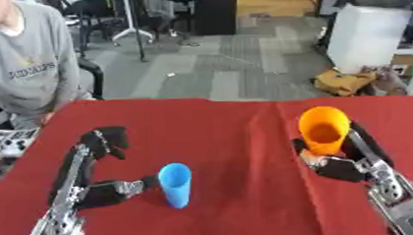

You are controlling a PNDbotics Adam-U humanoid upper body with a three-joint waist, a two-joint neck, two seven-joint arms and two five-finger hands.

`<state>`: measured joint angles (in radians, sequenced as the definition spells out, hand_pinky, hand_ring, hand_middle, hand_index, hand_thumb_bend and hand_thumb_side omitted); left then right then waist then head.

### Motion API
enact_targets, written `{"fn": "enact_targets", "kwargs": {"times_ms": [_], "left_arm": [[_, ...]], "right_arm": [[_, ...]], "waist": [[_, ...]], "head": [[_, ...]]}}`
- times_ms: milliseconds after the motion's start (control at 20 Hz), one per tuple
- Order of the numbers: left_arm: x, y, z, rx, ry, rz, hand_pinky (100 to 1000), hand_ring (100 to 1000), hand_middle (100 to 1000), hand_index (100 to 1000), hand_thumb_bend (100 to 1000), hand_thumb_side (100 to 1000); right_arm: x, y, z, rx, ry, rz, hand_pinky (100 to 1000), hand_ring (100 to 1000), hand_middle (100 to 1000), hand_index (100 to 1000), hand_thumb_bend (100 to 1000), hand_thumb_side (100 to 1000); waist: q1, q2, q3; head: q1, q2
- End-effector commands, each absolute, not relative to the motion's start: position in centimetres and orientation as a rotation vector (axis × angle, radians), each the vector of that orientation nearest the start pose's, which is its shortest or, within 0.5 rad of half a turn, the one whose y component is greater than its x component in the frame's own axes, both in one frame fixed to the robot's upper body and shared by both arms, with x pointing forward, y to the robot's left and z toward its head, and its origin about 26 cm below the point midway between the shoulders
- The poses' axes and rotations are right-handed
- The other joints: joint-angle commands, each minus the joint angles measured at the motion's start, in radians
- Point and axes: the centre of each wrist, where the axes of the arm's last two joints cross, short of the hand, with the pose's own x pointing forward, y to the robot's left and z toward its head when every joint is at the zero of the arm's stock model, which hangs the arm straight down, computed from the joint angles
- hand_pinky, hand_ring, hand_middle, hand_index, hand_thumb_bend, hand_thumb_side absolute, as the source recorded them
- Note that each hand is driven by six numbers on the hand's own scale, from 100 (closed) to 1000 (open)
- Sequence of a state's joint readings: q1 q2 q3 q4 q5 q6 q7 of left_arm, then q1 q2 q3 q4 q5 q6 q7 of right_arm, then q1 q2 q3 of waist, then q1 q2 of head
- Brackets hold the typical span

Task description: Pour the contents of one cup into another cup.

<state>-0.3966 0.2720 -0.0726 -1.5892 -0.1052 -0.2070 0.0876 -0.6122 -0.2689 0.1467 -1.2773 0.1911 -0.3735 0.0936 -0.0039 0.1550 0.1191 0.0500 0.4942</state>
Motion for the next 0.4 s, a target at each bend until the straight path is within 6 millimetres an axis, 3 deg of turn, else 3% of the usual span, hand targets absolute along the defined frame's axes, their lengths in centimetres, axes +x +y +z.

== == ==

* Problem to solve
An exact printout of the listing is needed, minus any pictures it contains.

* Result of this exercise
You are controlling a PNDbotics Adam-U humanoid upper body with a three-joint waist, a two-joint neck, two seven-joint arms and two five-finger hands.

`<state>`: measured joint angles (in radians, sequenced as the definition spells out, hand_pinky, hand_ring, hand_middle, hand_index, hand_thumb_bend and hand_thumb_side omitted); left then right then waist then head.

### Motion API
enact_targets, written `{"fn": "enact_targets", "kwargs": {"times_ms": [_], "left_arm": [[_, ...]], "right_arm": [[_, ...]], "waist": [[_, ...]], "head": [[_, ...]]}}`
- times_ms: milliseconds after the motion's start (control at 20 Hz), one per tuple
- Order of the numbers: left_arm: x, y, z, rx, ry, rz, hand_pinky (100 to 1000), hand_ring (100 to 1000), hand_middle (100 to 1000), hand_index (100 to 1000), hand_thumb_bend (100 to 1000), hand_thumb_side (100 to 1000); right_arm: x, y, z, rx, ry, rz, hand_pinky (100 to 1000), hand_ring (100 to 1000), hand_middle (100 to 1000), hand_index (100 to 1000), hand_thumb_bend (100 to 1000), hand_thumb_side (100 to 1000); waist: q1, q2, q3; head: q1, q2
- End-effector commands, each absolute, not relative to the motion's start: position in centimetres and orientation as a rotation vector (axis × angle, radians), each the vector of that orientation nearest the start pose's, which is its shortest or, within 0.5 rad of half a turn, the one whose y component is greater than its x component in the frame's own axes, both in one frame fixed to the robot's upper body and shared by both arms, with x pointing forward, y to the robot's left and z toward its head, and its origin about 26 cm below the point midway between the shoulders
- The poses' axes and rotations are right-handed
- The other joints: joint-angle commands, each minus the joint angles measured at the motion's start, in radians
- Point and axes: the centre of each wrist, where the axes of the arm's last two joints cross, short of the hand, with the pose's own x pointing forward, y to the robot's left and z toward its head when every joint is at the zero of the arm's stock model, which hangs the arm straight down, computed from the joint angles
- hand_pinky, hand_ring, hand_middle, hand_index, hand_thumb_bend, hand_thumb_side absolute, as the source recorded them
- Note that each hand is driven by six numbers on the hand's own scale, from 100 (closed) to 1000 (open)
- Sequence of a state's joint readings: q1 q2 q3 q4 q5 q6 q7 of left_arm, then q1 q2 q3 q4 q5 q6 q7 of right_arm, then q1 q2 q3 of waist, then q1 q2 of head
- Brackets hold the typical span

Task description: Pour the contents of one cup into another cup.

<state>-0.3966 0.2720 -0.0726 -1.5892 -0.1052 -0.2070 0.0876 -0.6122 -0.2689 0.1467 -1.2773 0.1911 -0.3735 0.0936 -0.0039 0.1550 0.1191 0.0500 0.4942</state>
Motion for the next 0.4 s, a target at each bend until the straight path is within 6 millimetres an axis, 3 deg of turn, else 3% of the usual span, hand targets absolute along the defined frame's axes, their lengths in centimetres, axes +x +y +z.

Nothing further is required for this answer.